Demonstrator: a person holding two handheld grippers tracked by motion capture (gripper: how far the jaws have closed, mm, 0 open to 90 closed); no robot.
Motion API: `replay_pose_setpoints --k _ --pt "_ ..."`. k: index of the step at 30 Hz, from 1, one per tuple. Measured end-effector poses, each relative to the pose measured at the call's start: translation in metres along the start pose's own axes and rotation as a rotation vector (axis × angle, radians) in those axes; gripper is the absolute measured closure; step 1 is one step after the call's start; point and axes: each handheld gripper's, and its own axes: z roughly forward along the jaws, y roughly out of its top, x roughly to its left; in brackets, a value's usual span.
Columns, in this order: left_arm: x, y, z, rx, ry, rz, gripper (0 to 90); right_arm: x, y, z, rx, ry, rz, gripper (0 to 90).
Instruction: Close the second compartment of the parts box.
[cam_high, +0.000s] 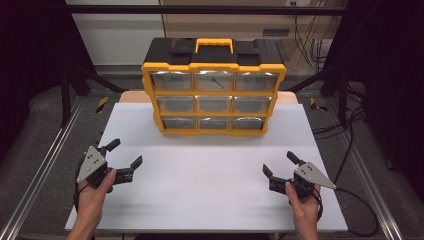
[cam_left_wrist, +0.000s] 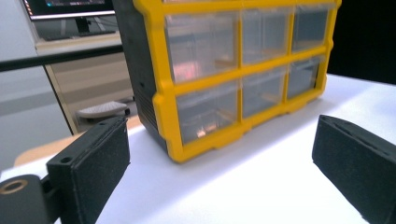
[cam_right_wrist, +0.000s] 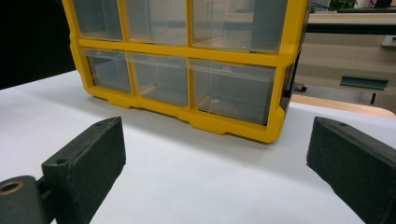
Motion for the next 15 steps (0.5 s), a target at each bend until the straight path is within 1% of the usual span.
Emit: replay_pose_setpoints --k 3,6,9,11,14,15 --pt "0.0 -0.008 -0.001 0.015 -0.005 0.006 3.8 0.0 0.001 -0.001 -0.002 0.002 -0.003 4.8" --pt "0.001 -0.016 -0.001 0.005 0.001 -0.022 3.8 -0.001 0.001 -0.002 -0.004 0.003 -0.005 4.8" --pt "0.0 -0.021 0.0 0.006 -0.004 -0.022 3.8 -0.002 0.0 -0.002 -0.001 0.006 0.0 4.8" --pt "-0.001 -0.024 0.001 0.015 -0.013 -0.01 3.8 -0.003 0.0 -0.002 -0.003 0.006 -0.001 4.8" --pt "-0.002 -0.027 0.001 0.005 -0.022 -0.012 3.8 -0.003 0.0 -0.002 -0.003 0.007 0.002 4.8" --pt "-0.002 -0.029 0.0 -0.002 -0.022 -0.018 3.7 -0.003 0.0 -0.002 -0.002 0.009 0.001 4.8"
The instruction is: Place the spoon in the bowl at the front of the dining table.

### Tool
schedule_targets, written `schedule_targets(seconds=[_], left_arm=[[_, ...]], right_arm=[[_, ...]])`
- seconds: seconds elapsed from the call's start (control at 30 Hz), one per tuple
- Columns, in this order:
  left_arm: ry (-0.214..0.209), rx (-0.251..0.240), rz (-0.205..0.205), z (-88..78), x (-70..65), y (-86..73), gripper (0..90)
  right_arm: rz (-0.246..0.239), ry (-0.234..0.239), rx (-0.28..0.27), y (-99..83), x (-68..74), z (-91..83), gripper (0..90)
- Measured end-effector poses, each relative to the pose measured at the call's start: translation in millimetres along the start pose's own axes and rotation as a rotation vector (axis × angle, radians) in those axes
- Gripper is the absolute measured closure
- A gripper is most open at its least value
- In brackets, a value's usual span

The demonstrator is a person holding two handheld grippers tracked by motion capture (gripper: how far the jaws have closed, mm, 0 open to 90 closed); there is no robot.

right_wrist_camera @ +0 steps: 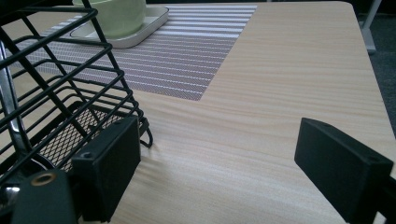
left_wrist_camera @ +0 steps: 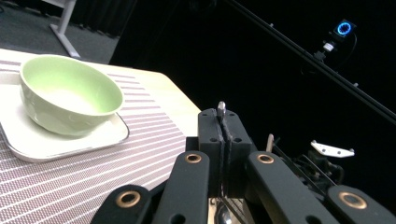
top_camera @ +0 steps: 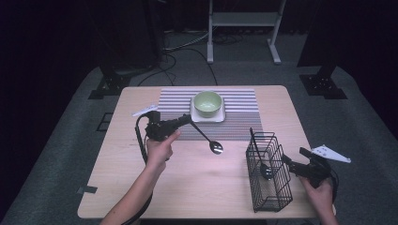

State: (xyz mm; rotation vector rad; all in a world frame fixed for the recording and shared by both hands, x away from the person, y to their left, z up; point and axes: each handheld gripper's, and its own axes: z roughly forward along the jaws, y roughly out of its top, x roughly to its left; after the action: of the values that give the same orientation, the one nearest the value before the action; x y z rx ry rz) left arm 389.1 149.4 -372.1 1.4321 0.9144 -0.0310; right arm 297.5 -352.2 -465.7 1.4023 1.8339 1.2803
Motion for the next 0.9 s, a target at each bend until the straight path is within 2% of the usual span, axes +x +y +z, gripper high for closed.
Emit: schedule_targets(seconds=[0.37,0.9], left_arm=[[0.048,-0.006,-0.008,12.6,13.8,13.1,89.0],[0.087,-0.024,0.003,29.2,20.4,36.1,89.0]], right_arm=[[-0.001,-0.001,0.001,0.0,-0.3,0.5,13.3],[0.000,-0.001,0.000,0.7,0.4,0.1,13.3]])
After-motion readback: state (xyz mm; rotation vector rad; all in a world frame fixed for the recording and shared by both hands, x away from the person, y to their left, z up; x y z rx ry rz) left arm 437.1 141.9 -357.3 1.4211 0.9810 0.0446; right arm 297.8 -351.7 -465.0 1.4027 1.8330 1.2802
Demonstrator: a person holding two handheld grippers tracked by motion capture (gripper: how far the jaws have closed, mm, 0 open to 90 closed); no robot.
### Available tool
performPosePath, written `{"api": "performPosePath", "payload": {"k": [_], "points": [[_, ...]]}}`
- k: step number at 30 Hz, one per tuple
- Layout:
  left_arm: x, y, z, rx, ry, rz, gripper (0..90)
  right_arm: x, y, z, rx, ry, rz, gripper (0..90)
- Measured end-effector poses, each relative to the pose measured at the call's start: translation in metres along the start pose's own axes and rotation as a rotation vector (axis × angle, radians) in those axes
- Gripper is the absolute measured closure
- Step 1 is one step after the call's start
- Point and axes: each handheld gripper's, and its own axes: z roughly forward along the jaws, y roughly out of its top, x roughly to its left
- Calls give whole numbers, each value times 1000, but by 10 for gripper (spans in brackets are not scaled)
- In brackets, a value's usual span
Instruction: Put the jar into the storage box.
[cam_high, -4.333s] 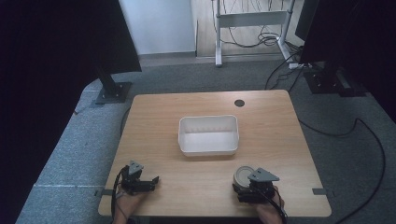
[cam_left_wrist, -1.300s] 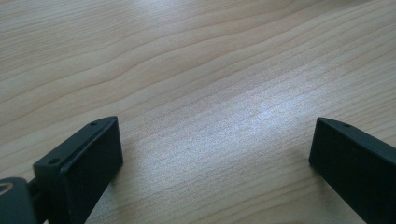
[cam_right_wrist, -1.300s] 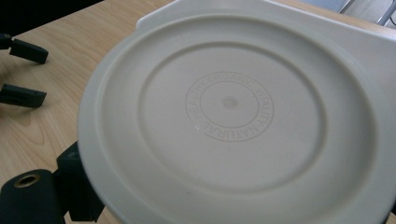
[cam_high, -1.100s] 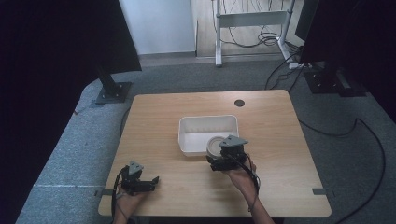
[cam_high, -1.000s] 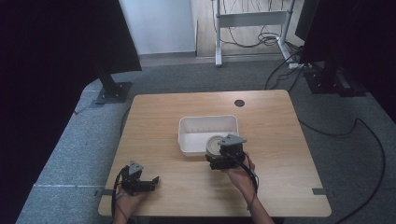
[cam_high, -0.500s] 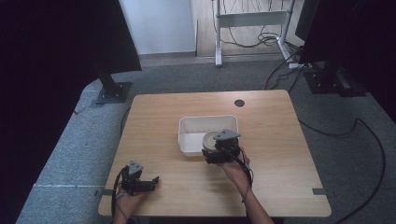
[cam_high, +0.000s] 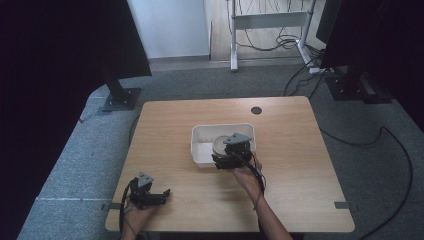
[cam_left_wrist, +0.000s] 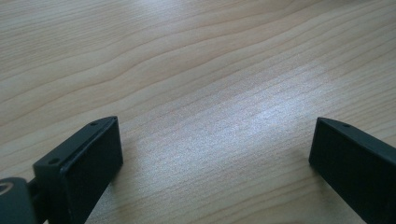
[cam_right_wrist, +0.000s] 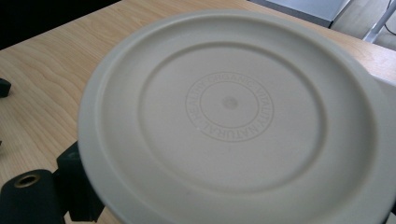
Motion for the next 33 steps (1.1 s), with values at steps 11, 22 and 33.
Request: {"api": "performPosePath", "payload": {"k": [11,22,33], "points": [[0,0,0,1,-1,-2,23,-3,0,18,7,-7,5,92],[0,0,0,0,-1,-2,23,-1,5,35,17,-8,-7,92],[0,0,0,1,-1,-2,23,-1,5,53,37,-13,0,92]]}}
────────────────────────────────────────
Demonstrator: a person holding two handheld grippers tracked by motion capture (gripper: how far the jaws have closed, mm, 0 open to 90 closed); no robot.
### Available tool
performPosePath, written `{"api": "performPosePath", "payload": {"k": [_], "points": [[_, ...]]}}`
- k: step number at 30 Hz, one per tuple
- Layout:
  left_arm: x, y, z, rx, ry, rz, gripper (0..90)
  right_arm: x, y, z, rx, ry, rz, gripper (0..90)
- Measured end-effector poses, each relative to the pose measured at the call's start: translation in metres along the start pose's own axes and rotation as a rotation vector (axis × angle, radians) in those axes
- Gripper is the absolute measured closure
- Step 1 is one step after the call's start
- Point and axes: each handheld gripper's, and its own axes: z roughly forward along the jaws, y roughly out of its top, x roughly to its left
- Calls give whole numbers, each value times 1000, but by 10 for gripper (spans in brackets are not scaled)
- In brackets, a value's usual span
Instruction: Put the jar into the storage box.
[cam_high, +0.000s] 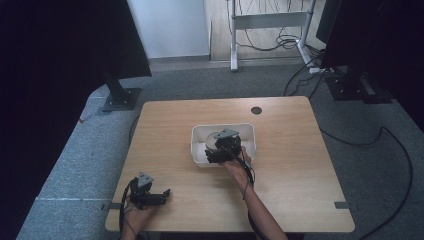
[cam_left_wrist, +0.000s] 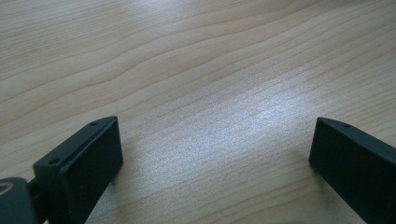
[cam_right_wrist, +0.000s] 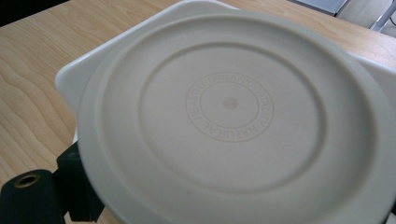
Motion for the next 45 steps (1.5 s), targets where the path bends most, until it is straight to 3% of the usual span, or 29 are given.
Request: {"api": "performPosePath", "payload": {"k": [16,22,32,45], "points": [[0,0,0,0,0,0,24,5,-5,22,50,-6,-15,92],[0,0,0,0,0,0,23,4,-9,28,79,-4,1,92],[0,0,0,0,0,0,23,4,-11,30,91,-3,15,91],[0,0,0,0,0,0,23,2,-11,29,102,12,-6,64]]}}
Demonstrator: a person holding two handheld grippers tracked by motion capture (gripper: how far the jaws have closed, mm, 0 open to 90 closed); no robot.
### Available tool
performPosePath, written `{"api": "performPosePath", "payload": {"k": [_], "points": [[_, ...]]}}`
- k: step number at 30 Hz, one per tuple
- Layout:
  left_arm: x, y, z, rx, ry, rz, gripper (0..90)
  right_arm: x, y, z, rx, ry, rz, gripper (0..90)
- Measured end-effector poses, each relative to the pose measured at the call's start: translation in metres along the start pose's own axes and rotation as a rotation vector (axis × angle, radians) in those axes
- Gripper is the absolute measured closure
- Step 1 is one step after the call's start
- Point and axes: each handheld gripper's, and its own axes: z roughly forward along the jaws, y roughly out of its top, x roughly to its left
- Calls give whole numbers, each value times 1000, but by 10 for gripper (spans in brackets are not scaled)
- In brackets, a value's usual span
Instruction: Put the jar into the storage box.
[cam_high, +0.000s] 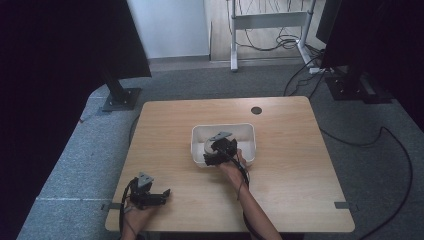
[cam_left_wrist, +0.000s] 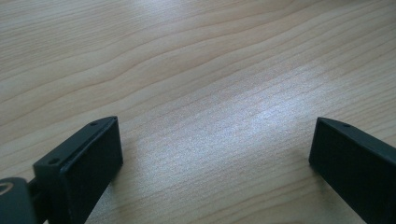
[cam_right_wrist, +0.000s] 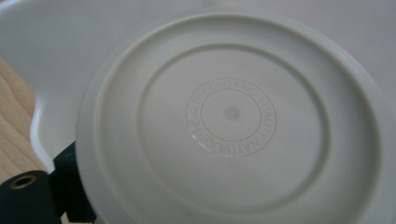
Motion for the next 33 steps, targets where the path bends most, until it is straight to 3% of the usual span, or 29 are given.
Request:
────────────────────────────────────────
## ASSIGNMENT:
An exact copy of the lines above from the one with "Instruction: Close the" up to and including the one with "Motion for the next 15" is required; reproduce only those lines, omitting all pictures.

## SOLVED PROBLEM:
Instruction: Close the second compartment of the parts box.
[cam_high, +0.000s] 
[cam_left_wrist, +0.000s] 
[cam_right_wrist, +0.000s] 
Motion for the next 15 steps (0.5 s), a target at each bend until the straight path is within 1% of the usual span.

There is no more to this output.